▸ Problem to work on
Repeat the entries below exactly. Drop the pictures.

▸ Data in this exercise
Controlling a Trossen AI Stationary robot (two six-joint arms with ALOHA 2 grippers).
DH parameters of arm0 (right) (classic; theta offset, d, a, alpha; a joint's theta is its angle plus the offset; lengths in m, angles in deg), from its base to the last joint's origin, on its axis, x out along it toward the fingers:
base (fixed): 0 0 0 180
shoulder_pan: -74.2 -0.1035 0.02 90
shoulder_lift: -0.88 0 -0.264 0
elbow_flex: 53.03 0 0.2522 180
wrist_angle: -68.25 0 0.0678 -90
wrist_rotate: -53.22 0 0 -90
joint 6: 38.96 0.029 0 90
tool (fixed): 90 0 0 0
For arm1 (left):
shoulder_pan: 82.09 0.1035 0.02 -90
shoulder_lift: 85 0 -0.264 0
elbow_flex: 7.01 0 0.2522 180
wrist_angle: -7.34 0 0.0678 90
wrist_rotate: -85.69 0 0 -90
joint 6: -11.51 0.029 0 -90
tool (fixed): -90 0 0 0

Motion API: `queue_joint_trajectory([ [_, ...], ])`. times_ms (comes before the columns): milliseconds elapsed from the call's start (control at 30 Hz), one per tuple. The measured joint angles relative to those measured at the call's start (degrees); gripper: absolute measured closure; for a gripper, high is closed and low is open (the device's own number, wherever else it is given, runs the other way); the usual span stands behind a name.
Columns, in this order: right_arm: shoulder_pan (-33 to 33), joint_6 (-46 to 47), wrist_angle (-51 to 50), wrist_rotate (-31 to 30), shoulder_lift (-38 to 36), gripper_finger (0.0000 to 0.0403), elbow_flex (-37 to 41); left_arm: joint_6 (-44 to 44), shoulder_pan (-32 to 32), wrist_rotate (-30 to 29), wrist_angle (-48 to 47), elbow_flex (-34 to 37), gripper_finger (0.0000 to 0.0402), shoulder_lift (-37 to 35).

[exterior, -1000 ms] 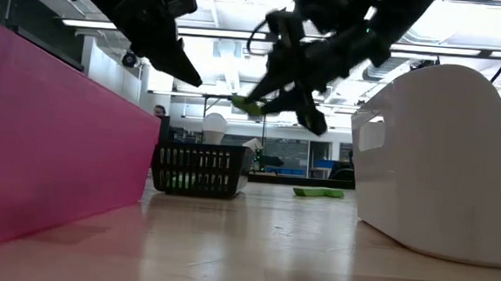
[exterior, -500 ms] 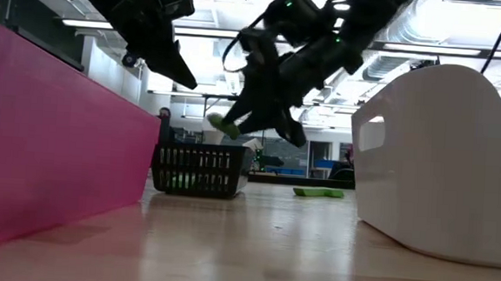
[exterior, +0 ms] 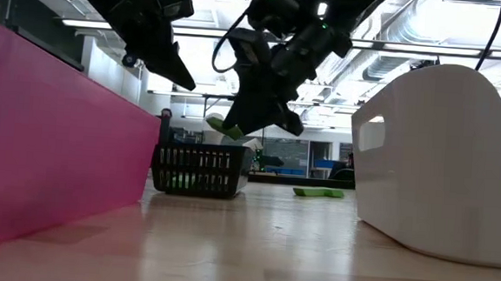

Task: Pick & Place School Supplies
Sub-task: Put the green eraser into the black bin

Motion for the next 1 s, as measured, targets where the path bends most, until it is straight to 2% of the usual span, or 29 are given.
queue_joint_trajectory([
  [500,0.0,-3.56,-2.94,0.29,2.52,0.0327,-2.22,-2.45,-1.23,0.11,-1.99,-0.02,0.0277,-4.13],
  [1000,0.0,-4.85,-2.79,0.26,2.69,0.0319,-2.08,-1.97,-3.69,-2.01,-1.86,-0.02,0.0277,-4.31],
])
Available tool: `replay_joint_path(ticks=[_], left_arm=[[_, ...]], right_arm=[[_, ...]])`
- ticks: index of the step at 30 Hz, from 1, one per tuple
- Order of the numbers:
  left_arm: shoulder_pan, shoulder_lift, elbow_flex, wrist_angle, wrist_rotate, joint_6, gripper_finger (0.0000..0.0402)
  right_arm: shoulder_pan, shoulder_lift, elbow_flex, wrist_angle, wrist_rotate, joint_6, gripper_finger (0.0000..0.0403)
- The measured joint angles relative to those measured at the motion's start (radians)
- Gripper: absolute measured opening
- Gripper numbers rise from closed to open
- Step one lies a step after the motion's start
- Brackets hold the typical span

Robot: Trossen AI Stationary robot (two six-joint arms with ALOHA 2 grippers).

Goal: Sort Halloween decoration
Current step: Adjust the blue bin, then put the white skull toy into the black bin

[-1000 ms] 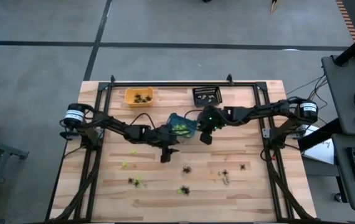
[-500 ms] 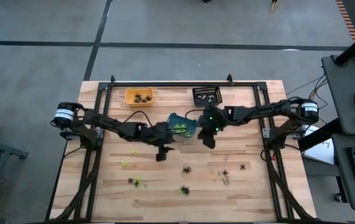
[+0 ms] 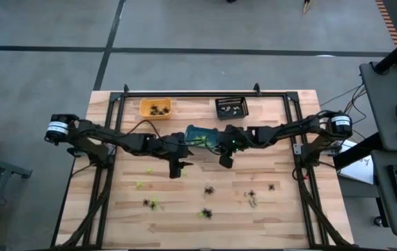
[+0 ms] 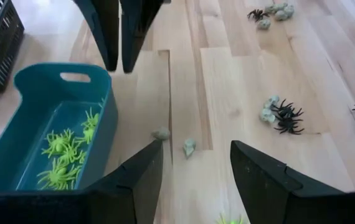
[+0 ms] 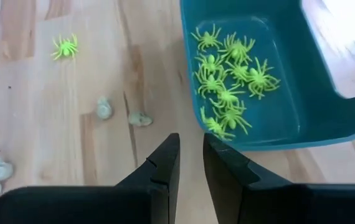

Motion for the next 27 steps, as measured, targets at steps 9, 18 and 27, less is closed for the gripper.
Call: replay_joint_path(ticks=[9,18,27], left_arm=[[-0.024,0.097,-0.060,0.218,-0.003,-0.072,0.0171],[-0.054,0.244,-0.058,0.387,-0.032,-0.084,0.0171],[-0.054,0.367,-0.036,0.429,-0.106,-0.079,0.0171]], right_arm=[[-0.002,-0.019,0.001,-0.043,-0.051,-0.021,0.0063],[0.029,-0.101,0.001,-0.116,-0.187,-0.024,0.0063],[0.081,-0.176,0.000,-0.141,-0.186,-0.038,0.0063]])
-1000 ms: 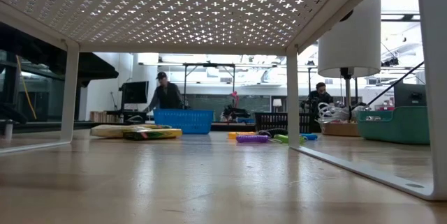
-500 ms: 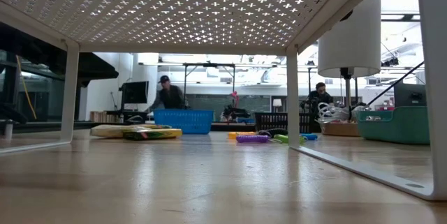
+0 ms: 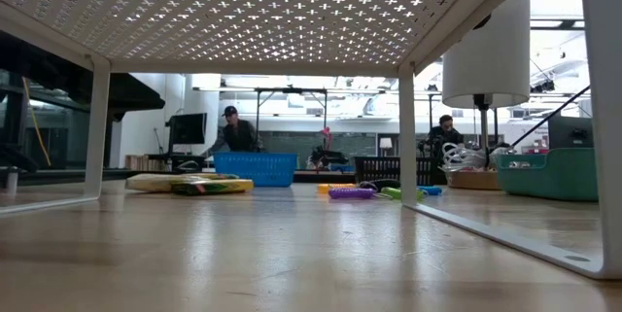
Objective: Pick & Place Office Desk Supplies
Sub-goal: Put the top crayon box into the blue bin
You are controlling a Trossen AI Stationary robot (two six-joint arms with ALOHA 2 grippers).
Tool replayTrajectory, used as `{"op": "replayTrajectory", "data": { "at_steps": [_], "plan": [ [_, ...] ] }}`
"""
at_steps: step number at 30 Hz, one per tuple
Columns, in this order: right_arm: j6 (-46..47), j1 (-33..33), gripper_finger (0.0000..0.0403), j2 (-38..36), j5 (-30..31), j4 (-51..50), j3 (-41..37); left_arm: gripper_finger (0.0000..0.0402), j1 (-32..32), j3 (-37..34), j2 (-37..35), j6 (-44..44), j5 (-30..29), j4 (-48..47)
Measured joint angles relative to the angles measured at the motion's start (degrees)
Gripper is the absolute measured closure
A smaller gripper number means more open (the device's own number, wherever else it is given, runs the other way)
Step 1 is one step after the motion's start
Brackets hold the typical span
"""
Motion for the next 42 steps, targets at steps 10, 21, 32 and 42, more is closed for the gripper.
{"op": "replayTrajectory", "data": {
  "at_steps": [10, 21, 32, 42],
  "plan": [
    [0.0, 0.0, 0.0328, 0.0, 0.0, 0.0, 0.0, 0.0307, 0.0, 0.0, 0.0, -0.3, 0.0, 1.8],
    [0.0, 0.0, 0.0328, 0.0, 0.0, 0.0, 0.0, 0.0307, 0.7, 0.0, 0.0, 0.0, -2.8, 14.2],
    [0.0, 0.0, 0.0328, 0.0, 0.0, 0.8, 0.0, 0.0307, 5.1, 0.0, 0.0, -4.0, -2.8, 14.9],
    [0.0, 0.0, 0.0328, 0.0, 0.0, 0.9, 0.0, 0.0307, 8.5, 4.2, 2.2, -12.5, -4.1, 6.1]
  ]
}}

▸ Expected answer
Controlling a Trossen AI Stationary robot (two six-joint arms with ALOHA 2 grippers).
DH parameters of arm0 (right) (classic; theta offset, d, a, alpha; a joint's theta is its angle plus the offset; lengths in m, angles in deg), from its base to the last joint's origin, on its axis, x out along it toward the fingers:
base (fixed): 0 0 0 180
shoulder_pan: -74.2 -0.1035 0.02 90
shoulder_lift: -0.88 0 -0.264 0
elbow_flex: 53.03 0 0.2522 180
wrist_angle: -68.25 0 0.0678 -90
wrist_rotate: -53.22 0 0 -90
joint 6: 38.96 0.029 0 90
tool (fixed): 90 0 0 0
For arm1 (left):
shoulder_pan: 82.09 0.1035 0.02 -90
shoulder_lift: 85 0 -0.264 0
elbow_flex: 7.01 0 0.2522 180
wrist_angle: -7.34 0 0.0678 90
wrist_rotate: -85.69 0 0 -90
joint 6: -11.51 0.029 0 -90
tool (fixed): -90 0 0 0

Motion API: `queue_joint_trajectory([ [_, ...], ])`. times_ms (comes before the columns): milliseconds elapsed from the call's start (control at 30 Hz), one per tuple. The measured joint angles relative to those measured at the call's start (degrees); gripper: absolute measured closure; for a gripper, high is closed and low is open (the device's own number, wherever else it is given, runs the other way); the usual span stands behind a name.
Columns, in this order: right_arm: shoulder_pan (-33 to 33), joint_6 (-46 to 47), wrist_angle (-51 to 50), wrist_rotate (-31 to 30), shoulder_lift (-38 to 36), gripper_finger (0.0000 to 0.0403), elbow_flex (-37 to 41); left_arm: joint_6 (-44 to 44), shoulder_pan (-32 to 32), wrist_rotate (-30 to 29), wrist_angle (-48 to 47), elbow_flex (-34 to 37), gripper_finger (0.0000 to 0.0402), shoulder_lift (-37 to 35).

[exterior, -1000 ms] 
[exterior, -500 ms] 
[exterior, +0 ms] 

Task: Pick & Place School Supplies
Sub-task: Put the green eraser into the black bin

Motion for the next 1 s, as measured, targets where the path bends most, until it is straight to 2% of the usual span, or 29 are given.
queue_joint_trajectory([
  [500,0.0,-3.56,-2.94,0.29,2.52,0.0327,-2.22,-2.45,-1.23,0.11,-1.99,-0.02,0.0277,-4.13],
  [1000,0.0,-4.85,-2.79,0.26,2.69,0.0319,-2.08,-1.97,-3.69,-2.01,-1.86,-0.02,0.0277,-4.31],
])
Available tool: `replay_joint_path(ticks=[_], left_arm=[[_, ...]], right_arm=[[_, ...]])`
- ticks: index of the step at 30 Hz, from 1, one per tuple
- Order of the numbers:
  left_arm: shoulder_pan, shoulder_lift, elbow_flex, wrist_angle, wrist_rotate, joint_6, gripper_finger (0.0000..0.0402)
  right_arm: shoulder_pan, shoulder_lift, elbow_flex, wrist_angle, wrist_rotate, joint_6, gripper_finger (0.0000..0.0403)
- The measured joint angles relative to those measured at the motion's start (radians)
- Gripper: absolute measured opening
- Gripper numbers rise from closed to open
- Step one lies a step after the motion's start
- Brackets hold the typical span

Robot: Trossen AI Stationary robot (two six-joint arms with ALOHA 2 grippers).

Goal: Sort Halloween decoration
Current step: Adjust the blue bin, then put the white skull toy into the black bin

[-1000 ms] 
[-500 ms] 
[+0 ms] 
[+0 ms] 
[+0 ms] 

Motion for the next 27 steps, as measured, targets at steps 9, 18 and 27, less is closed for the gripper.
Call: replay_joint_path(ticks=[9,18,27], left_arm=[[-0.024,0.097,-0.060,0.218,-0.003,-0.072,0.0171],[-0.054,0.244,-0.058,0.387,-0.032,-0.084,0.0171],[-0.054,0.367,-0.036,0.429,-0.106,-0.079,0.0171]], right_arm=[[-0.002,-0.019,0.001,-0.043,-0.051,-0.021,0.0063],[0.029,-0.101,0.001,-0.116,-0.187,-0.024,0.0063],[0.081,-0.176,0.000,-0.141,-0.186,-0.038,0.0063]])
-1000 ms: 
-500 ms: 
+0 ms: 
Objective: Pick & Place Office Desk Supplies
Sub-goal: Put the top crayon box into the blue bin
You are controlling a Trossen AI Stationary robot (two six-joint arms with ALOHA 2 grippers).
Tool replayTrajectory, used as `{"op": "replayTrajectory", "data": { "at_steps": [_], "plan": [ [_, ...] ] }}`
"""
at_steps: step number at 30 Hz, one per tuple
Columns, in this order: right_arm: j6 (-46..47), j1 (-33..33), gripper_finger (0.0000..0.0403), j2 (-38..36), j5 (-30..31), j4 (-51..50), j3 (-41..37); left_arm: gripper_finger (0.0000..0.0402), j1 (-32..32), j3 (-37..34), j2 (-37..35), j6 (-44..44), j5 (-30..29), j4 (-48..47)
Measured joint angles relative to the angles measured at the motion's start (degrees)
Gripper is the absolute measured closure
A smaller gripper number means more open (the device's own number, wherever else it is given, runs the other way)
Step 1 is one step after the motion's start
Brackets hold the typical span
"""
Motion for the next 42 steps, targets at steps 10, 21, 32 and 42, more is closed for the gripper.
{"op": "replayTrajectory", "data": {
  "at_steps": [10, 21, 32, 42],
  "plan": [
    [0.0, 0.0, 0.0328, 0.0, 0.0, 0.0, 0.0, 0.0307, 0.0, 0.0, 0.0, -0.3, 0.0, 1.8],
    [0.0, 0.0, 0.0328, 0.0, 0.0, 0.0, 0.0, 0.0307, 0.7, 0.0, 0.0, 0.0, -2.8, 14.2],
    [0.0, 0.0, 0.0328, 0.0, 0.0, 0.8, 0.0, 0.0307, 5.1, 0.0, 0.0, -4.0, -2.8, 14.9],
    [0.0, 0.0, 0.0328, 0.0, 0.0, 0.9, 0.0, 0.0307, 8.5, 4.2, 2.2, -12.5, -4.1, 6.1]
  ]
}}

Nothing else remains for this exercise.